Task brief: Look through the listing below for the string "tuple". Show each line where it occurs.

Provided material:
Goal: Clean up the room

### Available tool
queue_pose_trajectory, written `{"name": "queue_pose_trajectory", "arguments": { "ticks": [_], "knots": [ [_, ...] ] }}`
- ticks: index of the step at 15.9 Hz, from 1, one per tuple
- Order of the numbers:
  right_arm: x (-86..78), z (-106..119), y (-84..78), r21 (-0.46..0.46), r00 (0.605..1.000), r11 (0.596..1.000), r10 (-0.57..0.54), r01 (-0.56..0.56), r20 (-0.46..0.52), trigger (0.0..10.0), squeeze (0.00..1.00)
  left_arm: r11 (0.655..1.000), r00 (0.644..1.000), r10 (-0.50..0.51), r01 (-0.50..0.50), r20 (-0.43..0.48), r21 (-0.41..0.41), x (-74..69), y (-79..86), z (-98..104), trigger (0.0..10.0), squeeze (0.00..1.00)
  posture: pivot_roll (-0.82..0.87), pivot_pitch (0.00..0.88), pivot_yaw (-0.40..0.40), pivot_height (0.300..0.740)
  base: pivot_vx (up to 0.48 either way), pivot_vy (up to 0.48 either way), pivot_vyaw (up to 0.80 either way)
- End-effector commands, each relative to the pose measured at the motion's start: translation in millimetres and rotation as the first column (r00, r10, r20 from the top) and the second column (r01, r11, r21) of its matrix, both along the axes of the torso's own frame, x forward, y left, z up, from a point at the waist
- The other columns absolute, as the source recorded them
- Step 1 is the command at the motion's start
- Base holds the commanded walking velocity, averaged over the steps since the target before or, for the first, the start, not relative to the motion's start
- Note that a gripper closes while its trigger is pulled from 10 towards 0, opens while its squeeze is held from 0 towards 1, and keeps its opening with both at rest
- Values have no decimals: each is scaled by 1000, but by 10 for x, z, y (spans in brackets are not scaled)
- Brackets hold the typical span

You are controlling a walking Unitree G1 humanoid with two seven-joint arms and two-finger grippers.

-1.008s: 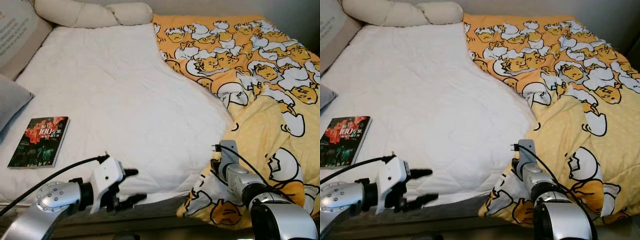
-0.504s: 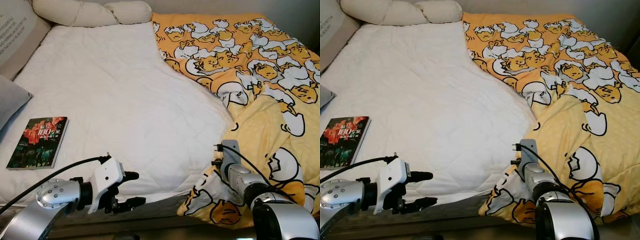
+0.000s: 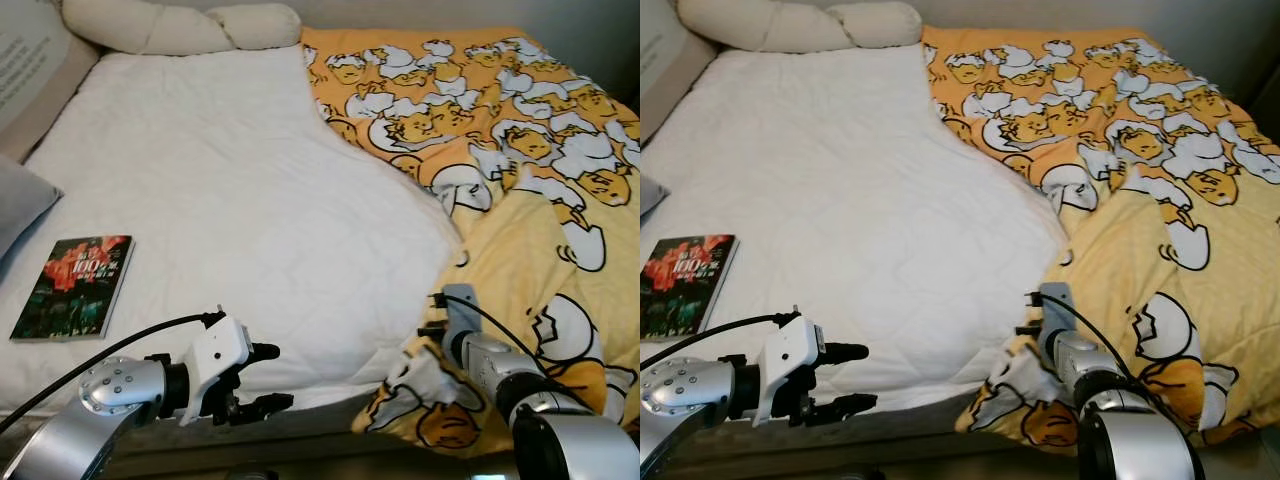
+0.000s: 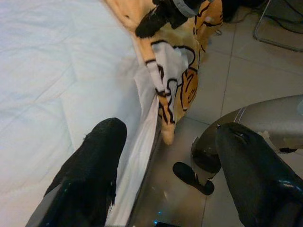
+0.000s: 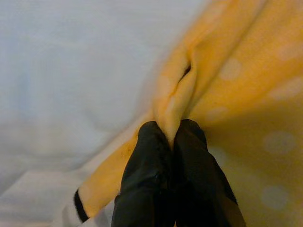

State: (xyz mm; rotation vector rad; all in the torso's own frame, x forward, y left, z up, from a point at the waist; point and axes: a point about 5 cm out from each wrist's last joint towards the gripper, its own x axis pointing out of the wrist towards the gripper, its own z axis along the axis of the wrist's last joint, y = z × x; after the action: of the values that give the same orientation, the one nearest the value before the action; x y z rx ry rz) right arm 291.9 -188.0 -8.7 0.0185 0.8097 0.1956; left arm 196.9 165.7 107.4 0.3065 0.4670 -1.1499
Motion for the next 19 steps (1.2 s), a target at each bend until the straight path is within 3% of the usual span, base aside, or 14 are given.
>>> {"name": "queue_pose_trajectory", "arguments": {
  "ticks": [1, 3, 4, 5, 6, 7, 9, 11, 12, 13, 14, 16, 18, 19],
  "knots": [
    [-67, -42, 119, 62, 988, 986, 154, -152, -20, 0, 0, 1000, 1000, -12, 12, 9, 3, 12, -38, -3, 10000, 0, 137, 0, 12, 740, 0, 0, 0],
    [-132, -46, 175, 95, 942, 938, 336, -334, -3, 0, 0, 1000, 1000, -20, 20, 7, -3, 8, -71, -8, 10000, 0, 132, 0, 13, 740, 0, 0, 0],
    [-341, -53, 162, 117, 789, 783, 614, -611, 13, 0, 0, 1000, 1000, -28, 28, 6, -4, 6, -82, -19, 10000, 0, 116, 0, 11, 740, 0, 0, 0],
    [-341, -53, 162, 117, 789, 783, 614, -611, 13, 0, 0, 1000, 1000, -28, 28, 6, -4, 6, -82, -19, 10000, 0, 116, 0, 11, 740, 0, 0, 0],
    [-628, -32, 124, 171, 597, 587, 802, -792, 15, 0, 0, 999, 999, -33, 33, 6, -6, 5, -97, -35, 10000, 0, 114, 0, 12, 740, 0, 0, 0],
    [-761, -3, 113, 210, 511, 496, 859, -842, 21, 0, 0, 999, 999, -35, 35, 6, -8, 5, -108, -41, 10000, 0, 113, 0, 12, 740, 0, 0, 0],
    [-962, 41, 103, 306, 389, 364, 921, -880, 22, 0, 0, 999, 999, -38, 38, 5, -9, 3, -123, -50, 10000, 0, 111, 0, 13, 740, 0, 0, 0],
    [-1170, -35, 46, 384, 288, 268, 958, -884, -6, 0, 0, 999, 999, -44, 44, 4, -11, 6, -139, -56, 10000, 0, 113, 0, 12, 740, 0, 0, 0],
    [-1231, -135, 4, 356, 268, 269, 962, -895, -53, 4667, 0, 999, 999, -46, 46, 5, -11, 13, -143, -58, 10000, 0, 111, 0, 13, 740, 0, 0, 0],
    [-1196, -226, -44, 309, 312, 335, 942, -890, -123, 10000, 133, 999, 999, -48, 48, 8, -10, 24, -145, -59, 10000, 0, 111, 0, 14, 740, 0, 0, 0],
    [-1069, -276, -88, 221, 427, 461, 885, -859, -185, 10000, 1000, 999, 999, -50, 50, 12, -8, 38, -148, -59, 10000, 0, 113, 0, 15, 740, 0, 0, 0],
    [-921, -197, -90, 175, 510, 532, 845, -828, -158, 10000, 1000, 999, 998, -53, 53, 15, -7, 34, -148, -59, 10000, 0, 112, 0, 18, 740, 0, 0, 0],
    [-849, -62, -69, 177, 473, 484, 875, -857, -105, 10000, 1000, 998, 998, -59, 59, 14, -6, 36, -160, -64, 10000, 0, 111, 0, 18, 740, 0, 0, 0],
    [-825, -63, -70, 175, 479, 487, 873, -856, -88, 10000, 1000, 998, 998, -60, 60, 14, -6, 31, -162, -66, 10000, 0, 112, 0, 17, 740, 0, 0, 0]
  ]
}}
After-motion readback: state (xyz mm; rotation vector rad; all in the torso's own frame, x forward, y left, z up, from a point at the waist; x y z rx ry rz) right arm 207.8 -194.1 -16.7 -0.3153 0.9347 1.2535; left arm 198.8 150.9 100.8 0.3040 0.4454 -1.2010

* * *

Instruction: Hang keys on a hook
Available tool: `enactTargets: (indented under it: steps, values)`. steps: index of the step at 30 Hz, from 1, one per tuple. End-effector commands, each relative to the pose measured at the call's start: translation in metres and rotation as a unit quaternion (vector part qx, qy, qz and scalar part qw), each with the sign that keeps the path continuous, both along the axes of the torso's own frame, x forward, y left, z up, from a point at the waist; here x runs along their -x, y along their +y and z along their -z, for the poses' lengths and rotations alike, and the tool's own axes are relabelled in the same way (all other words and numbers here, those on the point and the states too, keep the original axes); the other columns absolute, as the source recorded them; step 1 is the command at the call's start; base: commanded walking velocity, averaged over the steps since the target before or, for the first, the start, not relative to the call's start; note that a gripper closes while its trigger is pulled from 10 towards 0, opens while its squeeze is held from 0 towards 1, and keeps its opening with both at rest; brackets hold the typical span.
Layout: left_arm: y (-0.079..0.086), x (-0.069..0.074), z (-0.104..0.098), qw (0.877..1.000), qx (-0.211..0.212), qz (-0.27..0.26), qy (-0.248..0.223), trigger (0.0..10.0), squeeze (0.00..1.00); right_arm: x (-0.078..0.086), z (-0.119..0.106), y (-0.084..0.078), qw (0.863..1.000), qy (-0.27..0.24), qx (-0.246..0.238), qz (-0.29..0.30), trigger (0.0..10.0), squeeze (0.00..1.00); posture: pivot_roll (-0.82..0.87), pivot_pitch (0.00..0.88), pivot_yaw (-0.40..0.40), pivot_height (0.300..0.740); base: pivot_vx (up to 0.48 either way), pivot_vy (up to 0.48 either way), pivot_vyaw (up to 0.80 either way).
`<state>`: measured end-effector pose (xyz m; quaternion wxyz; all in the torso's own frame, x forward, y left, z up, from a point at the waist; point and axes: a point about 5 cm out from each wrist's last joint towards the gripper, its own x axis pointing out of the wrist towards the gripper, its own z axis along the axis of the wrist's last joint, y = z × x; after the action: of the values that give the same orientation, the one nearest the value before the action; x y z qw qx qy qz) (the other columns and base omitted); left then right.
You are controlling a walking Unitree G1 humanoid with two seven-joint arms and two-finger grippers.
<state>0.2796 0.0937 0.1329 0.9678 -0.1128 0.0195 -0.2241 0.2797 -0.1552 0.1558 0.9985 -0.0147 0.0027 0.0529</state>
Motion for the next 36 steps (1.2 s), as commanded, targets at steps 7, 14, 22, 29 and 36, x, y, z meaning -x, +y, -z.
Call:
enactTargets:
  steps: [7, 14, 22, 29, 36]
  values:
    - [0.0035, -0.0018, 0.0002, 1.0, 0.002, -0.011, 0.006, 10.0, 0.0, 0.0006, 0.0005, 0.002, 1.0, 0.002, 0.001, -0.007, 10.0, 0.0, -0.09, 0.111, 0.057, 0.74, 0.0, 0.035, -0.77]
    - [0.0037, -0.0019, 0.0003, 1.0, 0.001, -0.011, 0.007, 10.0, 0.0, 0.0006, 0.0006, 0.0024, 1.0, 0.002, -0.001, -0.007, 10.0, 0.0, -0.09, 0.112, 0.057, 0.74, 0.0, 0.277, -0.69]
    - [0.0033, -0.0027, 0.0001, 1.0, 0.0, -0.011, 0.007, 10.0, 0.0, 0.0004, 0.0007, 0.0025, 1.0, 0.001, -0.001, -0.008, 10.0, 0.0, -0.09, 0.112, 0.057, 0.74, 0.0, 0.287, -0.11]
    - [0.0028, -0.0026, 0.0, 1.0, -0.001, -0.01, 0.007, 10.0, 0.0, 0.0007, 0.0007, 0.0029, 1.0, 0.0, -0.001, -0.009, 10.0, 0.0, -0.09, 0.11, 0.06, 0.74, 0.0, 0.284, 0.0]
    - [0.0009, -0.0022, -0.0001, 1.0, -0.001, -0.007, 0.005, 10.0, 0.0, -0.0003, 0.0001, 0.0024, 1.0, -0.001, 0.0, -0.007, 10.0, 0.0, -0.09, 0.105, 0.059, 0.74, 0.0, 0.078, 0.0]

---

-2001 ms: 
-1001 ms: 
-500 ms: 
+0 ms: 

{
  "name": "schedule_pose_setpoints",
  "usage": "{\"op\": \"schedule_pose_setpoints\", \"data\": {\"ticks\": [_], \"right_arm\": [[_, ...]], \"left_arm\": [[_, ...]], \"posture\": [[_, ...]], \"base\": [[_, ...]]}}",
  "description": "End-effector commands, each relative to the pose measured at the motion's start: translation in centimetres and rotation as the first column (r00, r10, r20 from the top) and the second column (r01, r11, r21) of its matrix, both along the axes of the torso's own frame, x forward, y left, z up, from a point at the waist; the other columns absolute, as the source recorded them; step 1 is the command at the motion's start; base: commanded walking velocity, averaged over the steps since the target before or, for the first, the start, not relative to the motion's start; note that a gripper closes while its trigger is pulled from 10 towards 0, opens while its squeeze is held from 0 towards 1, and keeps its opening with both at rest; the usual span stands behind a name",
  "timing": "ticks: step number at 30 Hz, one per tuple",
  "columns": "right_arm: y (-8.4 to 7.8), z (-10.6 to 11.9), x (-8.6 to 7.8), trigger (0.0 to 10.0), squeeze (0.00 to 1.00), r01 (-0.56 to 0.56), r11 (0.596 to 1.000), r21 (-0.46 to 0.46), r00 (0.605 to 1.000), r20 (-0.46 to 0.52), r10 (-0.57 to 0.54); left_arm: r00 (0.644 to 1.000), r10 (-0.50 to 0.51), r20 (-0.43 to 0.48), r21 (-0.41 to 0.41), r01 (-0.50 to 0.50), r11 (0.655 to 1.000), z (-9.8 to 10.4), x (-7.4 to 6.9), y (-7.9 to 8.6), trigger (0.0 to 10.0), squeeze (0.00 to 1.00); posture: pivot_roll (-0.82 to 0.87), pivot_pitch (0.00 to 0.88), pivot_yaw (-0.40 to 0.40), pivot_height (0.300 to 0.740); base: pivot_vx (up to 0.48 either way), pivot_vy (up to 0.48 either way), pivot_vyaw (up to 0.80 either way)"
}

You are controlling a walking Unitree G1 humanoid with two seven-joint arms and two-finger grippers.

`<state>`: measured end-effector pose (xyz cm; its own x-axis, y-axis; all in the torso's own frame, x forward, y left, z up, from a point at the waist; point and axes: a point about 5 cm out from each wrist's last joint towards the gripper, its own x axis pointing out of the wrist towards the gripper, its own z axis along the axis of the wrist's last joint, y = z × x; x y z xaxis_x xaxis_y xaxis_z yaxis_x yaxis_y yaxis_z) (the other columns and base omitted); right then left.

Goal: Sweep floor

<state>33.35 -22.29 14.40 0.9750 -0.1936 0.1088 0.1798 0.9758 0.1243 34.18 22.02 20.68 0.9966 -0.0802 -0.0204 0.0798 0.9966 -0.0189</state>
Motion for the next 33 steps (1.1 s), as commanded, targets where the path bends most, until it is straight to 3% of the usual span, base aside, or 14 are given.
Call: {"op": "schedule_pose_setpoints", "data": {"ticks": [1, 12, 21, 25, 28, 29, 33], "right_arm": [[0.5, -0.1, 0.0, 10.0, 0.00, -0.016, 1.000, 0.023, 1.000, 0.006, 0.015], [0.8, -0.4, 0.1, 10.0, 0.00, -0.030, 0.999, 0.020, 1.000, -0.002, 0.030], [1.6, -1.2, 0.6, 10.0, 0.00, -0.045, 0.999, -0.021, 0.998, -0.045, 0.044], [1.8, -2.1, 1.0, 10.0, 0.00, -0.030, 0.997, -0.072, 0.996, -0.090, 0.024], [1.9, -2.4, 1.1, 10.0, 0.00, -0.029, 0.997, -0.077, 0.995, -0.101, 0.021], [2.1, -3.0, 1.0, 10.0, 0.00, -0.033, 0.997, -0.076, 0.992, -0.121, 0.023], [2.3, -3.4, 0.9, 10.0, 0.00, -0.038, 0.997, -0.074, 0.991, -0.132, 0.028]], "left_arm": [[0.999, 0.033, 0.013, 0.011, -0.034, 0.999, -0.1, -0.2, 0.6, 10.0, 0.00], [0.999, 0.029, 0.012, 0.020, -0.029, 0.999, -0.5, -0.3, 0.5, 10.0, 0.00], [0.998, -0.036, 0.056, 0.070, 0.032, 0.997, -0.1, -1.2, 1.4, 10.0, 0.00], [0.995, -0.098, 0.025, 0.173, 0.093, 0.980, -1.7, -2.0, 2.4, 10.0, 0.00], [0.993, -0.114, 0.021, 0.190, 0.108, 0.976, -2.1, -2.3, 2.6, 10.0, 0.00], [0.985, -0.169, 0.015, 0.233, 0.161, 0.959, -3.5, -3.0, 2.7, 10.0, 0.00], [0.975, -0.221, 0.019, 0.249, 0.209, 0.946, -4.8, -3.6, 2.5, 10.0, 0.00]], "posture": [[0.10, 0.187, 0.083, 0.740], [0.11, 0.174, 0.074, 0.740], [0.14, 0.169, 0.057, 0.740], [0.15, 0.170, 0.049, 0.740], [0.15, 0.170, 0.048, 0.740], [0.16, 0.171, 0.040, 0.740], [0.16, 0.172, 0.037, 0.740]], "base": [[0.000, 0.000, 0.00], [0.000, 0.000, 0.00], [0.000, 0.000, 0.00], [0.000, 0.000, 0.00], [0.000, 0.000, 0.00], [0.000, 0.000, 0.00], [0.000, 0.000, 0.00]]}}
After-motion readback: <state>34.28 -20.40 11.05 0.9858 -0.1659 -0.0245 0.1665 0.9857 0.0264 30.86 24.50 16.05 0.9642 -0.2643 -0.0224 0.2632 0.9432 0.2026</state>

Exercise answer:
- ticks: index of the step at 15.9 Hz, from 1, one per tuple
Available tool: `enactTargets: (indented under it: steps, values)`. steps: index of the step at 30 Hz, from 1, one per tuple. End-effector commands, each relative to the pose measured at the call's start: translation in metres and rotation as a unit quaternion (vector part qx, qy, qz and scalar part qw), each with the sign that keeps the path continuous, both along the axes of the torso's own frame, x forward, y left, z up, from a point at the waist; here x runs along their -x, y along their +y and z along their -z, for the poses' lengths and rotations alike, and the tool's own axes are relabelled in the same way (all other words and numbers here, those on the point and the states too, keep the original axes); the other columns absolute, as the source recorded them; step 1 is the command at the call's start; base: commanded walking velocity, averaged over the steps since the target before or, for the first, the start, not relative to the call's start; note that a gripper closes while its trigger is pulled from 10 towards 0, opens while its squeeze is held from 0 towards 1, and keeps its opening with both at rest; brackets hold the typical span.
  "timing": "ticks: step number at 30 Hz, one per tuple",

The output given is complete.